About this exercise >>
List all lines of the data containing the word "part".

Entries taken from a collection:
BEGIN

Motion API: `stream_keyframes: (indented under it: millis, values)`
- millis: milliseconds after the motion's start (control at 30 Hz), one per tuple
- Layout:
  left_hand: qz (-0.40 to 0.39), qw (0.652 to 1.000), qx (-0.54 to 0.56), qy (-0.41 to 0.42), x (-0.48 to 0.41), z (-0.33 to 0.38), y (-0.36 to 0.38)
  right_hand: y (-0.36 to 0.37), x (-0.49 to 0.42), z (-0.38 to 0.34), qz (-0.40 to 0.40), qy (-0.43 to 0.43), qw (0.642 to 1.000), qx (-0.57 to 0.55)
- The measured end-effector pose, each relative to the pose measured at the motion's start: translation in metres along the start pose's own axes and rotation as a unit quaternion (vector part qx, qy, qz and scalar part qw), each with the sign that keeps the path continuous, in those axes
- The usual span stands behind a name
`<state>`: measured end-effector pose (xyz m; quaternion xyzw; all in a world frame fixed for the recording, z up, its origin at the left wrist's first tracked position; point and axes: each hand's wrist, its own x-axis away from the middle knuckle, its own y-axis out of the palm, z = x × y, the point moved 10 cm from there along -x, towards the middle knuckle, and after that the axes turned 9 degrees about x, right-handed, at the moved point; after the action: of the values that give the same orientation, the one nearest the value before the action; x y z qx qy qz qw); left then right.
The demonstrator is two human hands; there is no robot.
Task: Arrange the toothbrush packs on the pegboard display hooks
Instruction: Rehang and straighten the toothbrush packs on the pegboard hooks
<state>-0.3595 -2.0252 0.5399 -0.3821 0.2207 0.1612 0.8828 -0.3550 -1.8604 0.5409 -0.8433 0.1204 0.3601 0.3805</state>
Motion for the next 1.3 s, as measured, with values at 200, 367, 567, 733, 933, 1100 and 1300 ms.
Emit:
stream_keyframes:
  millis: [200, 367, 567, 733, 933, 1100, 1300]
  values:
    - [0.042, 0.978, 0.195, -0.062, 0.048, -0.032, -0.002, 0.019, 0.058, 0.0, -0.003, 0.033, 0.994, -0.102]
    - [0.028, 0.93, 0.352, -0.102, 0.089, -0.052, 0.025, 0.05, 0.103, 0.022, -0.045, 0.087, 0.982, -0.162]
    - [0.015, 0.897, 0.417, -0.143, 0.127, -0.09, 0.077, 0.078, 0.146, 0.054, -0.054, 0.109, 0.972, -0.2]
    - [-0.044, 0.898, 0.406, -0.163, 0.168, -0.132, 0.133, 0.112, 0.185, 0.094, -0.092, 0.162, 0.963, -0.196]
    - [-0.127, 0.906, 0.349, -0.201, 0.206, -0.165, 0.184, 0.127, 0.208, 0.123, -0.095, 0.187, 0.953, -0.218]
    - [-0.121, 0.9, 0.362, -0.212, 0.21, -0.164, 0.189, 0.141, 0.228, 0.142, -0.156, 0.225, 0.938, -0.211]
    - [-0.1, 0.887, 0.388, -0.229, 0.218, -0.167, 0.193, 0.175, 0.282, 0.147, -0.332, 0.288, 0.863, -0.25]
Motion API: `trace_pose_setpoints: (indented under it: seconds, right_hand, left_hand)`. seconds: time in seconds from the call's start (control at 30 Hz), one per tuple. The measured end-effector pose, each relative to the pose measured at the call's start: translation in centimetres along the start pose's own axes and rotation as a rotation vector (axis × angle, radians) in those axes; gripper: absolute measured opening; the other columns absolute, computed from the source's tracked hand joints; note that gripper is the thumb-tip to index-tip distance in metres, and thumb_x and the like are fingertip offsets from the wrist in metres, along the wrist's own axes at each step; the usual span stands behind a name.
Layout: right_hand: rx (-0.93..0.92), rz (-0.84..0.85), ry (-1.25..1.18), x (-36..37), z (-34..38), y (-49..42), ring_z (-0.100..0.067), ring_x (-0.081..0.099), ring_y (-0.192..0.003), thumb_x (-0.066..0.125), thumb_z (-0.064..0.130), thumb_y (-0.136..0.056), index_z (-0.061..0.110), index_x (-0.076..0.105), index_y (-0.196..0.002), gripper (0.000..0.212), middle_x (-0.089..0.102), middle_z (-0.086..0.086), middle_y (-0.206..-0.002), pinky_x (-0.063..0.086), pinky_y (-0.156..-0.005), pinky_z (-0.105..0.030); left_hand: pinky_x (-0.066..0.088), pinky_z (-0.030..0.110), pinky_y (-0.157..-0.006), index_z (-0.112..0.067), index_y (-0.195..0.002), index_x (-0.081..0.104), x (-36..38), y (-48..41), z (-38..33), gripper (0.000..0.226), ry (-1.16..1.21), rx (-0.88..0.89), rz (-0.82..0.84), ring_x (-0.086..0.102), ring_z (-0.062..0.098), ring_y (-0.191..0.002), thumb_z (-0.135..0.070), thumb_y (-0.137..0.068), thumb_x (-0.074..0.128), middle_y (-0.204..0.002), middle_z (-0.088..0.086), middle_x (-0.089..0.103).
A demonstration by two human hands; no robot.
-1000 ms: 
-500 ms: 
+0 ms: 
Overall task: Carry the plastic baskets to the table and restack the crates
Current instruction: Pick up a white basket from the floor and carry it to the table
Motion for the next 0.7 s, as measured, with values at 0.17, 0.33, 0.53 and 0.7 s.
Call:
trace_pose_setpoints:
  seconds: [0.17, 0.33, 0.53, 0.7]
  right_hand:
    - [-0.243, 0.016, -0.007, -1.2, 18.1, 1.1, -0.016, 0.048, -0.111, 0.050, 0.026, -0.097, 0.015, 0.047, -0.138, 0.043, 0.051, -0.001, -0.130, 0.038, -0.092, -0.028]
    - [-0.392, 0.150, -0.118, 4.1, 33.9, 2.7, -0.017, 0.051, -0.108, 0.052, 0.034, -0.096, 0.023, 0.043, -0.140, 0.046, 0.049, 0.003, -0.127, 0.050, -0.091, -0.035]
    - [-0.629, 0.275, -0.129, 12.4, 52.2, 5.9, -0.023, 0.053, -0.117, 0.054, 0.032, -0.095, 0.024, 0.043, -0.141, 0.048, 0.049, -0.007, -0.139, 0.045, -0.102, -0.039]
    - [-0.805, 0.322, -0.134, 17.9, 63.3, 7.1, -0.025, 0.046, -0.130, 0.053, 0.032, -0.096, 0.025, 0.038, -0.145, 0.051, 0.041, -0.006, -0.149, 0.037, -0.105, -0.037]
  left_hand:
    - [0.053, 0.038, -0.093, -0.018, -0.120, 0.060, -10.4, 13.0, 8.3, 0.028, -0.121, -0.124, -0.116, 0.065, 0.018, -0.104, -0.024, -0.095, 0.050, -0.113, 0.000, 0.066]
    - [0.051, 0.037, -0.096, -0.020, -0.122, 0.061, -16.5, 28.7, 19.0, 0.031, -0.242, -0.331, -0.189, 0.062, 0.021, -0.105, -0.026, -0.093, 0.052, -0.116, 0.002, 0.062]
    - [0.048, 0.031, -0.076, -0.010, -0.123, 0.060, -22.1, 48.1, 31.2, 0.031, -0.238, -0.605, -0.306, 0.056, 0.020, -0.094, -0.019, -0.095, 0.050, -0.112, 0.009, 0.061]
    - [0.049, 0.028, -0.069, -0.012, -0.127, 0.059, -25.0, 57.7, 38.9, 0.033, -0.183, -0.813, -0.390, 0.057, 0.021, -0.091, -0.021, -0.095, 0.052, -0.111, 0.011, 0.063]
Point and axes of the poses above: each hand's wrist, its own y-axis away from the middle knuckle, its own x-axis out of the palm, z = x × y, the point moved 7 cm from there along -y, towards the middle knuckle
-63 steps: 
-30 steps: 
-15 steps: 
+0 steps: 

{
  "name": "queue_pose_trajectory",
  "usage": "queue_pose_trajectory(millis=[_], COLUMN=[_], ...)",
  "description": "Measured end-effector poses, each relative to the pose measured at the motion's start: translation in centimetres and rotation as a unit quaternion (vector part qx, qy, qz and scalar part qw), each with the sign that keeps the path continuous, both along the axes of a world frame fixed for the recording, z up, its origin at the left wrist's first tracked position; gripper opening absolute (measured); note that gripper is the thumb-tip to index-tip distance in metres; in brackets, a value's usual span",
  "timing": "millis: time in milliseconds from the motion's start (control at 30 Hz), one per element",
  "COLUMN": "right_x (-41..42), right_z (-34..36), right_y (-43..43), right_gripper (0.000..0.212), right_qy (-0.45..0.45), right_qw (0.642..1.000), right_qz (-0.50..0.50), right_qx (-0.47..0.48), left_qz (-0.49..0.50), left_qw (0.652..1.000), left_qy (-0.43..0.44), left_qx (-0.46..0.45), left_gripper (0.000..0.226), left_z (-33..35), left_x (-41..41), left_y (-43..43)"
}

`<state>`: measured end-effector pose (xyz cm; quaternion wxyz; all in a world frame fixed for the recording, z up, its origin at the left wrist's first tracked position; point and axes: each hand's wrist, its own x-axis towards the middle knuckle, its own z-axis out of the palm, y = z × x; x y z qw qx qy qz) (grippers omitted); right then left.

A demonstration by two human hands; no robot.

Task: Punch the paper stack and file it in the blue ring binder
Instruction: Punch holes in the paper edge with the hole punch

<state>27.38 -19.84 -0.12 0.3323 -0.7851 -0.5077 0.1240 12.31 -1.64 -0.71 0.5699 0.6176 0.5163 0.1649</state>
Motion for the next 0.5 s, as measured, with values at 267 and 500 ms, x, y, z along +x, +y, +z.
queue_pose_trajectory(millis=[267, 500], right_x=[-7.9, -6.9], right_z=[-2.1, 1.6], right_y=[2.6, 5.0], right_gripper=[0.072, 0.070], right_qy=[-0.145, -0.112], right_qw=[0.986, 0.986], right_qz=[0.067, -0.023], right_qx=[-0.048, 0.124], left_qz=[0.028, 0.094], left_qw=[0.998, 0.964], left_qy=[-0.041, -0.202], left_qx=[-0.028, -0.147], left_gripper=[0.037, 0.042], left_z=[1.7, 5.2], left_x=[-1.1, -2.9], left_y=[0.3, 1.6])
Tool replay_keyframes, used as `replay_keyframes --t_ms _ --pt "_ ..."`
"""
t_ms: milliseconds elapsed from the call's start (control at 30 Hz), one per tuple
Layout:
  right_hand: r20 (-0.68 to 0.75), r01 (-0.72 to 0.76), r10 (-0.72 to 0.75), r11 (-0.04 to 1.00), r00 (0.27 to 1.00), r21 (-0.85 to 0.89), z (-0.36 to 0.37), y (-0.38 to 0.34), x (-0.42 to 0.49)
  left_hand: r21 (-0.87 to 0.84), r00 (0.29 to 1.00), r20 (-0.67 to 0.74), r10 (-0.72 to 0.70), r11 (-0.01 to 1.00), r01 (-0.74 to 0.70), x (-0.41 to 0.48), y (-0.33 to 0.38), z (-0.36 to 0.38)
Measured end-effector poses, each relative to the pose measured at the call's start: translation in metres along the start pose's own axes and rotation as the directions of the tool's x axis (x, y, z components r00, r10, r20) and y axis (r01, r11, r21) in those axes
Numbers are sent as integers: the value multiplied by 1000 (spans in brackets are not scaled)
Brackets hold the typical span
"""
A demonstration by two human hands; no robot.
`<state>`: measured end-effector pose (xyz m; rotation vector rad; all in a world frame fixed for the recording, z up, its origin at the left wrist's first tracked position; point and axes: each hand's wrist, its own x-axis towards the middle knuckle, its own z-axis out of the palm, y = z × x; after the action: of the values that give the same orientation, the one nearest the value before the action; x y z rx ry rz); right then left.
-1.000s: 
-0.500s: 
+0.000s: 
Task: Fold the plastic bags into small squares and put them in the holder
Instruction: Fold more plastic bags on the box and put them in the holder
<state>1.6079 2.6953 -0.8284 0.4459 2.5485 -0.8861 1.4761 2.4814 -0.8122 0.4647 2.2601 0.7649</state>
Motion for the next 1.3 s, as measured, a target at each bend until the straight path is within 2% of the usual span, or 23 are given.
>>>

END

Your response >>
- The measured end-effector pose, each relative to the pose measured at the motion's start: translation in metres along the start pose's own axes and rotation as a unit quaternion (vector part qx, qy, qz and scalar part qw), each with the sign that keeps the path continuous, in those axes
  "description": "Measured end-effector poses, each relative to the pose measured at the motion's start: translation in centimetres and rotation as a unit quaternion (vector part qx, qy, qz and scalar part qw), each with the sign that keeps the path continuous, both along the axes of a world frame fixed for the recording, z up, its origin at the left wrist's first tracked position; gripper opening absolute (measured); note that gripper is the thumb-tip to index-tip distance in metres; in brackets, a value's usual span",

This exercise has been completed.